**Assignment:**
Within the records below, find the line with "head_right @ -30" and the line with "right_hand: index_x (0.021", then reproduce exactly those two lines and all lines between them, without any picture.

(Records excerpted from a collection)
──────────────────────────────

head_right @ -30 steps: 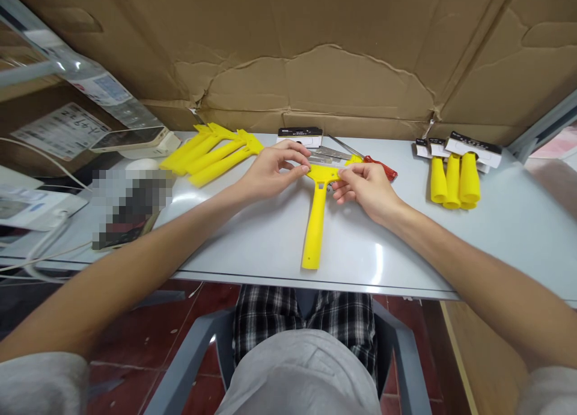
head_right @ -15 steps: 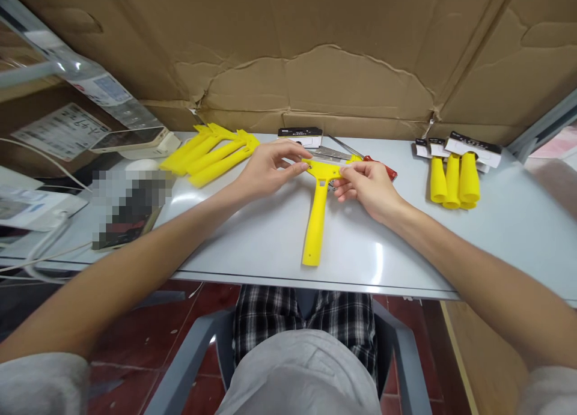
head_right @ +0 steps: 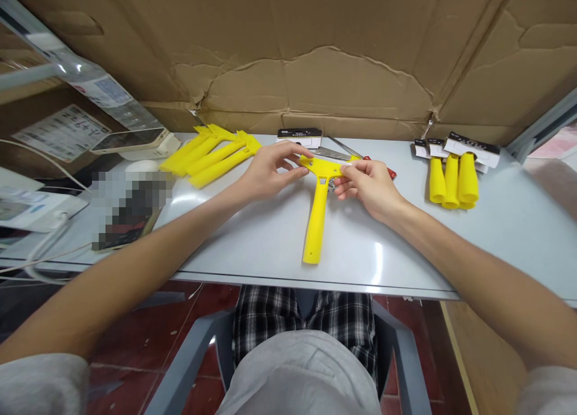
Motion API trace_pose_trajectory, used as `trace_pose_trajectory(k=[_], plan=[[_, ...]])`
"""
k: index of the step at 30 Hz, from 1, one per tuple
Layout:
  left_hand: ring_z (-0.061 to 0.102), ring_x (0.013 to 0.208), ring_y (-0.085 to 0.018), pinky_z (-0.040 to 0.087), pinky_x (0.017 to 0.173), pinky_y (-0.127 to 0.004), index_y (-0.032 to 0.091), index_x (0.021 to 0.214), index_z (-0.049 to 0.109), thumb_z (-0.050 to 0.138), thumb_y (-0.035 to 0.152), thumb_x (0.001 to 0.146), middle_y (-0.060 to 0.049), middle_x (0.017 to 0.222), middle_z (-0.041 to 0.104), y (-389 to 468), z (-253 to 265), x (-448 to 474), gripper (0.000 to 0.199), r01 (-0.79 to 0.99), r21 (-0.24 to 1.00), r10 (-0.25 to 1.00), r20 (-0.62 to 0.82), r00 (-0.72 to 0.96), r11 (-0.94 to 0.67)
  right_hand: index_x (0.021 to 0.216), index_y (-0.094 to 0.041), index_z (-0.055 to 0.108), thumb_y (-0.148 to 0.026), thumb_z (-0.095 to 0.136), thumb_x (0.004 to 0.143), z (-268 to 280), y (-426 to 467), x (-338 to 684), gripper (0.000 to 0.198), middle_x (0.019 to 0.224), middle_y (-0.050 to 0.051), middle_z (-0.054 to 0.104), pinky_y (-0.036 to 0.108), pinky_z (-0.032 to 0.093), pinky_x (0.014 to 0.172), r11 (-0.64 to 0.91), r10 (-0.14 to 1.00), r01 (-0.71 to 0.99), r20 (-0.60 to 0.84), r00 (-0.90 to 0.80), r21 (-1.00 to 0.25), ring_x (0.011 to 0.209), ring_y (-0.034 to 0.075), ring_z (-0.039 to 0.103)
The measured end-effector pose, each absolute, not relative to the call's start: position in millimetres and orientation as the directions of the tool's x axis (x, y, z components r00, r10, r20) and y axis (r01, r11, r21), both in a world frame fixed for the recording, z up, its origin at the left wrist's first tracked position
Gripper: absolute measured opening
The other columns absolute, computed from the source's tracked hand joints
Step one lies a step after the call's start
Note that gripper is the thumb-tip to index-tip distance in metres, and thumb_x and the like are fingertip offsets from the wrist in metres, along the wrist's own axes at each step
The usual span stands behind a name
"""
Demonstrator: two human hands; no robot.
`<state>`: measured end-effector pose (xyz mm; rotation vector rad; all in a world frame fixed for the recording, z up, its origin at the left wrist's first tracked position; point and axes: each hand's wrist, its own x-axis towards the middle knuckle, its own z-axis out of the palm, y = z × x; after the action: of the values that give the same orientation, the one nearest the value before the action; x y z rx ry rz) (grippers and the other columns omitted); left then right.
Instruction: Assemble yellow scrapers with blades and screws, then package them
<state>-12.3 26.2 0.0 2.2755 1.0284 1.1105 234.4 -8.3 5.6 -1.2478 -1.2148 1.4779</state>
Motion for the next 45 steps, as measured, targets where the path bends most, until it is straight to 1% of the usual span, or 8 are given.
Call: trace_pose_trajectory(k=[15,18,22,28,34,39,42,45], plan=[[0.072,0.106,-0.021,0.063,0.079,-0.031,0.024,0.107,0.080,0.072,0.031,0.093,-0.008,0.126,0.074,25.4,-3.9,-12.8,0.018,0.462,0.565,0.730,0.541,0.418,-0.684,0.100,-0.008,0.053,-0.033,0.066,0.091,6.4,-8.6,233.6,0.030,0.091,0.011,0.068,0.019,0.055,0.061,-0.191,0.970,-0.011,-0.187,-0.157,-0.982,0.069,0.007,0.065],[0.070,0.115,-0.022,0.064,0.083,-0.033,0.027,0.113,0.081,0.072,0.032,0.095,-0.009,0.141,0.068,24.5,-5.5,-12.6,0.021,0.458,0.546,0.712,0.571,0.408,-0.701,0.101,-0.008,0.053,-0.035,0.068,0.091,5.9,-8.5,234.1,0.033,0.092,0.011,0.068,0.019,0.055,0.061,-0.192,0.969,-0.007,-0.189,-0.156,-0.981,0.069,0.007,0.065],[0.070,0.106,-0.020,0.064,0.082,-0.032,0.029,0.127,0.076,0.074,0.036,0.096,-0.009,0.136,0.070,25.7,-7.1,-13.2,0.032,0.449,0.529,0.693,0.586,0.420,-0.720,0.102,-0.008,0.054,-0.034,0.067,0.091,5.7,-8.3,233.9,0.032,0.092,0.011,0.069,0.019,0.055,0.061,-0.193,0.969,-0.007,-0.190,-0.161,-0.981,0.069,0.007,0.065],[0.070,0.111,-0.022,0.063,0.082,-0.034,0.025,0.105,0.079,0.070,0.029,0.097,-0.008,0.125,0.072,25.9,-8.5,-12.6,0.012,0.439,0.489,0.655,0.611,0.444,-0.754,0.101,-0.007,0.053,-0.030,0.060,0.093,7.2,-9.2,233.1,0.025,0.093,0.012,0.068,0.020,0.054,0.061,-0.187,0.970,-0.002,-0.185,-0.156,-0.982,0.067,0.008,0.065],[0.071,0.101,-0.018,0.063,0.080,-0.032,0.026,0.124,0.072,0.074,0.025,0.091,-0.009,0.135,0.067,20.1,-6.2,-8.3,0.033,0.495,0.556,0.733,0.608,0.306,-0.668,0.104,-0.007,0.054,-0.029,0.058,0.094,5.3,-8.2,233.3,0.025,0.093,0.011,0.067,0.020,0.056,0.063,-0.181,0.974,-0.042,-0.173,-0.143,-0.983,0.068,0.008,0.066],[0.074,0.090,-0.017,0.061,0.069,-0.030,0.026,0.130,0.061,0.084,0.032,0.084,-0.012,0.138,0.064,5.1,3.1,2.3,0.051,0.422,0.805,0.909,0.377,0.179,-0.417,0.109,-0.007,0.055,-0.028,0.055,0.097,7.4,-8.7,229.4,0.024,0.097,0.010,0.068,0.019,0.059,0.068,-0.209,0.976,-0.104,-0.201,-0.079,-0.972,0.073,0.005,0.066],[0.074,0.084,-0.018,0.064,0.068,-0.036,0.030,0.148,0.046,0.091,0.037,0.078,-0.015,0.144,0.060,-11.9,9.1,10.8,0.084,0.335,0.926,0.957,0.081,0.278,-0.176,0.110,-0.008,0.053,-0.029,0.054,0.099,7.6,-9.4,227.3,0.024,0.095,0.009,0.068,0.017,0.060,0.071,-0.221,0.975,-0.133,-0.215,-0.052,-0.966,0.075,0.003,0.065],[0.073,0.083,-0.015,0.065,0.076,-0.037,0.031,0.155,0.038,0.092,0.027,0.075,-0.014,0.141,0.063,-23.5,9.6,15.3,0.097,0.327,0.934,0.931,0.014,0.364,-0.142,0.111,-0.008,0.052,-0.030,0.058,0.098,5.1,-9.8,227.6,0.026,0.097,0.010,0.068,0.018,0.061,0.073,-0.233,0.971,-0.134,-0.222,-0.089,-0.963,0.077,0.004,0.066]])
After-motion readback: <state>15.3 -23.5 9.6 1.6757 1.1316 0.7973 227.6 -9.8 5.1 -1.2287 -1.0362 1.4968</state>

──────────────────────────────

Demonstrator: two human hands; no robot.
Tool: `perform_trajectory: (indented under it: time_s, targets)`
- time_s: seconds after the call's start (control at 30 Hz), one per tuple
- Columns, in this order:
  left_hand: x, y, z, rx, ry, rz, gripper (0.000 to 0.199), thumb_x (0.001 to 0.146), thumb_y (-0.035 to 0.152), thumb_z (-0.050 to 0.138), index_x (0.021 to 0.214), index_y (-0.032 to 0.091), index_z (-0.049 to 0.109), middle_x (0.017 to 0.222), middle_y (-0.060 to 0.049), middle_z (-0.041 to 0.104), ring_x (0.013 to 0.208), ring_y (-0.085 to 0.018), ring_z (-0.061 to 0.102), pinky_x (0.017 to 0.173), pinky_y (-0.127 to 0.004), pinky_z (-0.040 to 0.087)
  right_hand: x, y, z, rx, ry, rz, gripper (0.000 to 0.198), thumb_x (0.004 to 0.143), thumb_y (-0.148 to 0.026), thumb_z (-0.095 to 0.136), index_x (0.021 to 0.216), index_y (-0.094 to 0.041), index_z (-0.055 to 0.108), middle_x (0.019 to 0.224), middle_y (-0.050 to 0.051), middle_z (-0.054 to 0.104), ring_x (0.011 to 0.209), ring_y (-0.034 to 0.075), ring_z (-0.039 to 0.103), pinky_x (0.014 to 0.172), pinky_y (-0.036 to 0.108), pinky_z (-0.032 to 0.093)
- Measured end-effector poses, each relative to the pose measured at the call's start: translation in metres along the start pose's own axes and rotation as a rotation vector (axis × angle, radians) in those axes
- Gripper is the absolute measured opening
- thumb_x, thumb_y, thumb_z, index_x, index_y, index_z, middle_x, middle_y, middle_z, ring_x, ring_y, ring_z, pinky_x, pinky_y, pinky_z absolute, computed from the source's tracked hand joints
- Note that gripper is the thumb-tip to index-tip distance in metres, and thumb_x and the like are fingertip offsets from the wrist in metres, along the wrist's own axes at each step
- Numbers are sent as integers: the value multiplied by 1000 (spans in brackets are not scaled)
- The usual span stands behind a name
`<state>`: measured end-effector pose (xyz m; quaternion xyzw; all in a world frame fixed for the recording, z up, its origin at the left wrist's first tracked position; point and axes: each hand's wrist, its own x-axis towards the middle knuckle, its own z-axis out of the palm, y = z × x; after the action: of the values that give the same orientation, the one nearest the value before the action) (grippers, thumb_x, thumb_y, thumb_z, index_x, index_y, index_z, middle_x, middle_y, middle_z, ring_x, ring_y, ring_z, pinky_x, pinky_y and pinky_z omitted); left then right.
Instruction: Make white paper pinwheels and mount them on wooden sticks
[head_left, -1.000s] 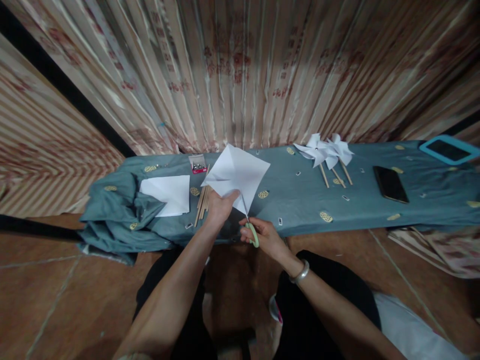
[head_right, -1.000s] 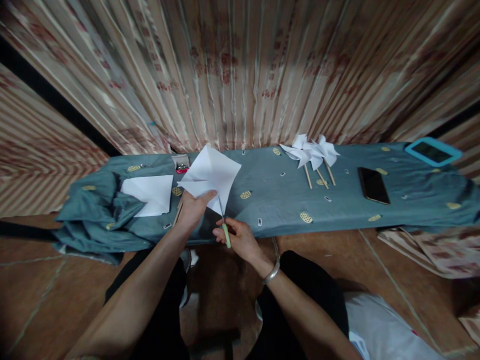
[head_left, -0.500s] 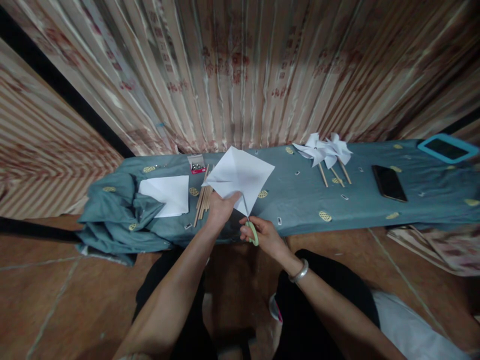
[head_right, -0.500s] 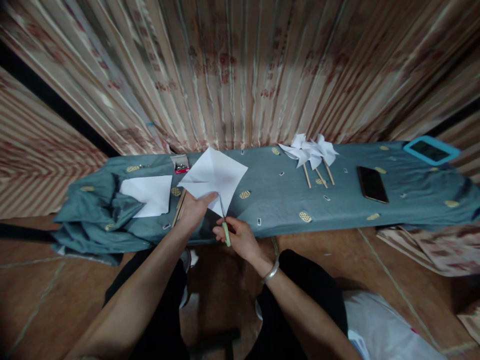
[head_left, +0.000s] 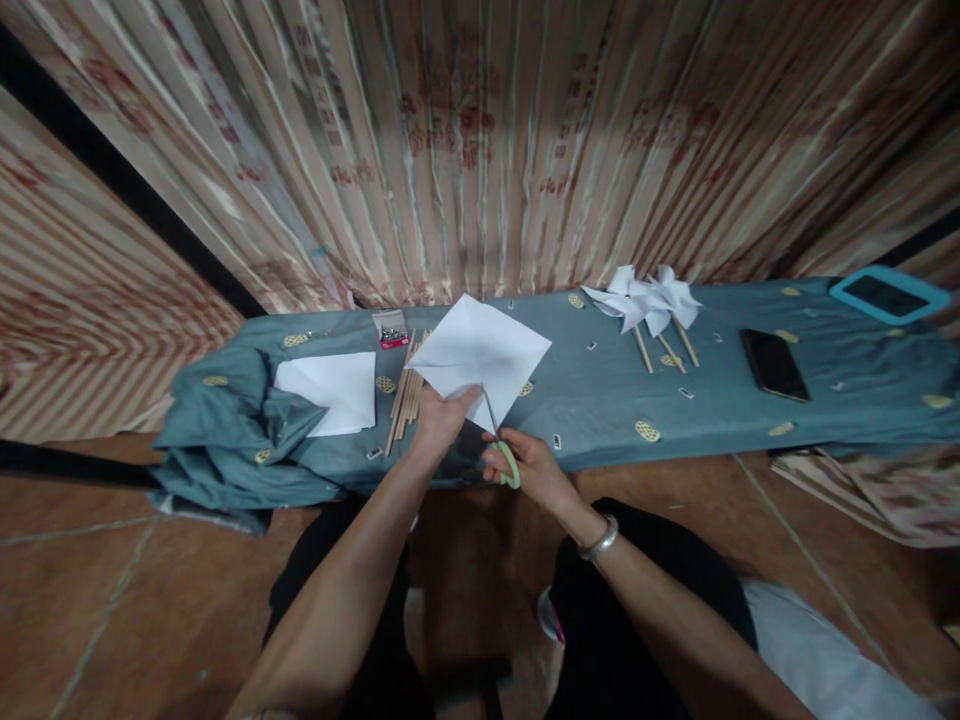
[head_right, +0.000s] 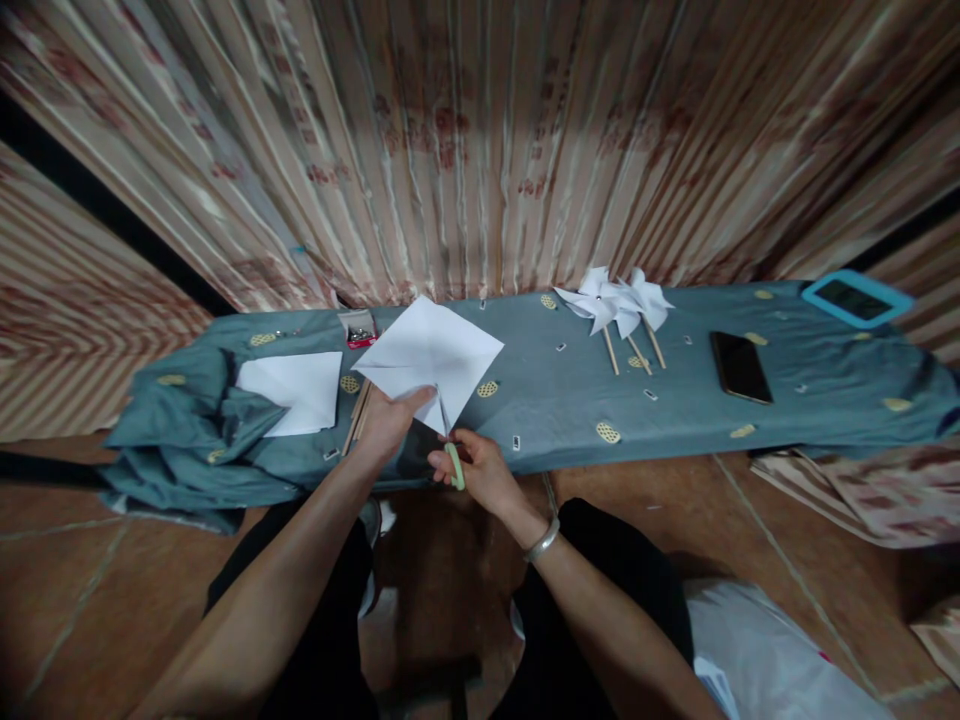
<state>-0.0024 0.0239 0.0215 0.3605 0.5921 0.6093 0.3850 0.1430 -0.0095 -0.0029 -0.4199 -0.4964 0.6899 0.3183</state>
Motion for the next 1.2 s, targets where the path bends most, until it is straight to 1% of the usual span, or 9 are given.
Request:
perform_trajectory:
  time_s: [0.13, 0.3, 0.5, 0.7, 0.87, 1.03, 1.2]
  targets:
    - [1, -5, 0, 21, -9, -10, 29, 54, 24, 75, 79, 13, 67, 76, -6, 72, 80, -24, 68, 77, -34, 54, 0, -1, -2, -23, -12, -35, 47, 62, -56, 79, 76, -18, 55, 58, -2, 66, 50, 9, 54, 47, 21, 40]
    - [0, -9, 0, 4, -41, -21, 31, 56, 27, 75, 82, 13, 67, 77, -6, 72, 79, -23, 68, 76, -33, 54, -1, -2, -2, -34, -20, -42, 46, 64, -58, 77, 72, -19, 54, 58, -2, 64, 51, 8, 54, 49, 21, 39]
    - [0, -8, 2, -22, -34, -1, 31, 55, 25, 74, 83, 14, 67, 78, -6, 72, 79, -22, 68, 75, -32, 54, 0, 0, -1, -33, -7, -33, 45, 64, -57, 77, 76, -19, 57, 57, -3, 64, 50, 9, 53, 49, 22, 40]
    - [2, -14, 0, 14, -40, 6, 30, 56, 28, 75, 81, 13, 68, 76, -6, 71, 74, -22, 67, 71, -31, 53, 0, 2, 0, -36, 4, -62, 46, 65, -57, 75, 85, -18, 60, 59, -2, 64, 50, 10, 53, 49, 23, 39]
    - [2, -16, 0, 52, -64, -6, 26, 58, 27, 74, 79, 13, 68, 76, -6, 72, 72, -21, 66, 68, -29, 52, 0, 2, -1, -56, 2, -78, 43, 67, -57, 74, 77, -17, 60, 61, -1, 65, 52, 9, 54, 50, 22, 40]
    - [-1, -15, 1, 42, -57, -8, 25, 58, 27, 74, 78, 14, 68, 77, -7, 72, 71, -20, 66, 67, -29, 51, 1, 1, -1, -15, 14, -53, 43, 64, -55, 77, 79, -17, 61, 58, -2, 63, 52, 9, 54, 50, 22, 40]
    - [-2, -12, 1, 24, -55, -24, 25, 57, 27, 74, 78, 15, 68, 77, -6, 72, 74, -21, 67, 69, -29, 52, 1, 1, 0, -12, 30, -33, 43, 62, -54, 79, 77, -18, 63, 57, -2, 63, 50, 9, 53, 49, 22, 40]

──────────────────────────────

**Task solution:**
head_right @ -30 steps: 
head_right @ -15 steps: 
head_right @ +0 steps: 
Motion API trace_pose_trajectory, used as `trace_pose_trajectory(k=[_], plan=[[_, ...]])`
"""
k: index of the step at 30 Hz, from 1, one per tuple
Layout:
  left_hand: ring_z (-0.061 to 0.102), ring_x (0.013 to 0.208), ring_y (-0.085 to 0.018), pinky_z (-0.040 to 0.087), pinky_x (0.017 to 0.173), pinky_y (-0.127 to 0.004), index_y (-0.032 to 0.091), index_x (0.021 to 0.214), index_z (-0.049 to 0.109), thumb_z (-0.050 to 0.138), thumb_y (-0.035 to 0.152), thumb_x (0.001 to 0.146), middle_y (-0.060 to 0.049), middle_x (0.017 to 0.222), middle_z (-0.041 to 0.104), y (-389 to 468), z (-253 to 265), x (-448 to 474), gripper (0.000 to 0.199), r01 (-0.79 to 0.99), r21 (-0.24 to 1.00), r10 (-0.25 to 1.00), r20 (-0.62 to 0.82), r00 (-0.72 to 0.96), r11 (-0.94 to 0.67)
  right_hand: index_x (0.021 to 0.216), index_y (-0.094 to 0.041), index_z (-0.055 to 0.108), thumb_y (-0.148 to 0.026), thumb_z (-0.095 to 0.136), thumb_x (0.004 to 0.143), z (-268 to 280), y (-426 to 467), x (-338 to 684), gripper (0.000 to 0.198), middle_x (0.019 to 0.224), middle_y (-0.050 to 0.051), middle_z (-0.054 to 0.104), pinky_y (-0.036 to 0.108), pinky_z (-0.032 to 0.093), pinky_x (0.014 to 0.172), r11 (-0.64 to 0.91), r10 (-0.14 to 1.00), r01 (-0.71 to 0.99), r20 (-0.60 to 0.84), r00 (-0.90 to 0.80), r21 (-1.00 to 0.25), ring_x (0.011 to 0.209), ring_y (-0.034 to 0.075), ring_z (-0.039 to 0.103)

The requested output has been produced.